For potential customers who live more than 10 or so blocks from a station, the walk back and forth may be difficult during severe weather. Although the M-1 stations will be enclosed and climate-controlled, for some — such as seniors and those with disabilities — a walk of 10 blocks or more may be out of the question.
To bridge the gap, the nonprofit Transportation Riders United is recommending the development of a commuter feeder system to connect potential riders with a quality public transportation offering. In addition to M-1, state and local leaders are planning to operate a dedicated rapid bus system that connects downtown Detroit to Mount Clemens, Rochester, Northville, and other outlying areas.
As transit advocate Richard Thibodeau notes, the key to a successful system is making sure it is reliable. The reason voters have a difficult time supporting public transportation initiatives in the region is the low number of riders. But if more people could be delivered to a bus or a light rail station, the potential for success rises considerably.
So the $64,000 question becomes, how do you develop a reliable feeder system for public transportation? Thibodeau, who has traveled the world and studied mass transit systems including those in London, Paris, Istanbul, Hong Kong, Bangkok, and other metropolises, notes that close to one-third of the population in metro Detroit are too young, too old, or physically or financially unable to drive.
Compounding the situation is the fact that “in the next 25 years, our population of those over 65 will double; (and) those over 85 will nearly triple,” he says. “We must keep our seniors as mobile as possible.
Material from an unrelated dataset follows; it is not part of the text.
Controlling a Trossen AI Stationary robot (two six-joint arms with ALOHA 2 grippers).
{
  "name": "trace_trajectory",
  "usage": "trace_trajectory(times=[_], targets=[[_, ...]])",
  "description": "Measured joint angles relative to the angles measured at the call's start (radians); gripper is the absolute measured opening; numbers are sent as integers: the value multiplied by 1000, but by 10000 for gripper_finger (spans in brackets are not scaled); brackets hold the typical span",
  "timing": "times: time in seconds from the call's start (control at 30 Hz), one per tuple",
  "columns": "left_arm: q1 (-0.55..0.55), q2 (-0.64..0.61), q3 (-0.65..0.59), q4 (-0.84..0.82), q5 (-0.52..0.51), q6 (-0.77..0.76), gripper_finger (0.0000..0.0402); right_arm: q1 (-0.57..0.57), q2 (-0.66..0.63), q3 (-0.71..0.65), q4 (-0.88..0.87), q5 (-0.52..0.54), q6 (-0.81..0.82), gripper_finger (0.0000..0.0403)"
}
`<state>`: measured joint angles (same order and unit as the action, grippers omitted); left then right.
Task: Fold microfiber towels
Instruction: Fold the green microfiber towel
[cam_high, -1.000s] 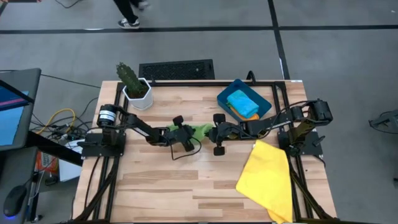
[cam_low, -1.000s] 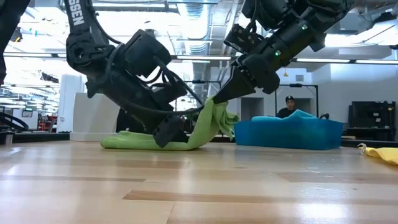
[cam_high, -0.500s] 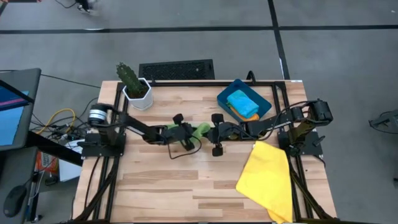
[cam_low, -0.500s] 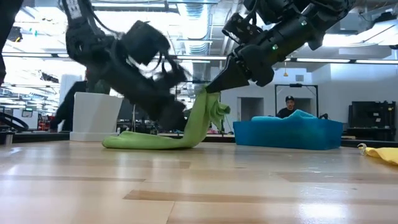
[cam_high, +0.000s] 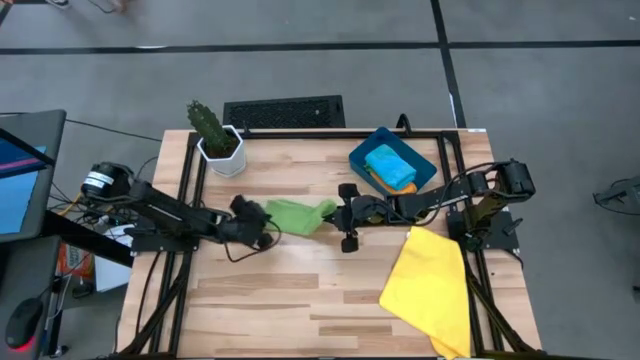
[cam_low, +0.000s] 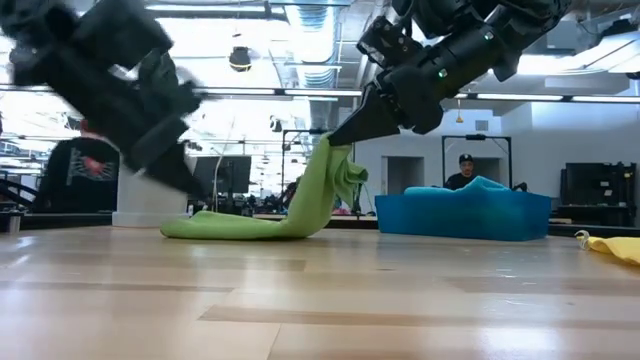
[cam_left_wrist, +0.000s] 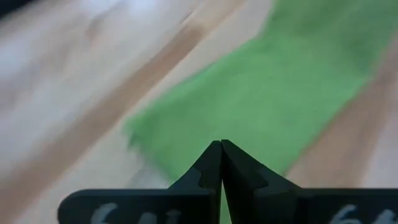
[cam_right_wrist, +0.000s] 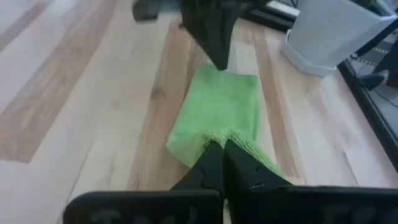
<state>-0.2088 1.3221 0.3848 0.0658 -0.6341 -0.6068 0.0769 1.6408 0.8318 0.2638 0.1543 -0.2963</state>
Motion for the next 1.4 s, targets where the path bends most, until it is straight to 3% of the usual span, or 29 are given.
trace_trajectory(times=[0.1,0.2,0.73,1.13,1.4], targets=[[-24,-2,-102,70,-64,-132,0,0,0,0,23,0,-2,23],[-27,-2,-146,133,-86,-159,0,-1,0,0,29,-1,-2,26],[-26,9,-155,190,-97,-131,0,-1,48,1,91,-79,11,21],[-26,174,-142,339,-86,-112,0,21,221,187,21,-81,-60,25],[-26,210,-123,355,-84,-92,0,-5,319,318,-7,-80,-95,26]])
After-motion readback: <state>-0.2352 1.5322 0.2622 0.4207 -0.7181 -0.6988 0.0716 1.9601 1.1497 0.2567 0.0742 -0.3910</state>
Many of them have money in their pockets, and we need to help them spend those dollars in their neighborhoods and communities.”
Thibodeau suggests a feeder system of vans and small buses could deliver people to the rapid and large bus lines, as well as M-1. If the plan works, public transit would generate more revenue, require fewer subsidies, and potentially add more lines or routes.
The feeder system would be paid for mainly will ridership fees, along with some subsidies, Thibodeau maintains. “I believe the subsidy would be well-justified if it substantially increases ridership numbers on the large and rapid bus lines, which would make the whole system more efficient and affordable.”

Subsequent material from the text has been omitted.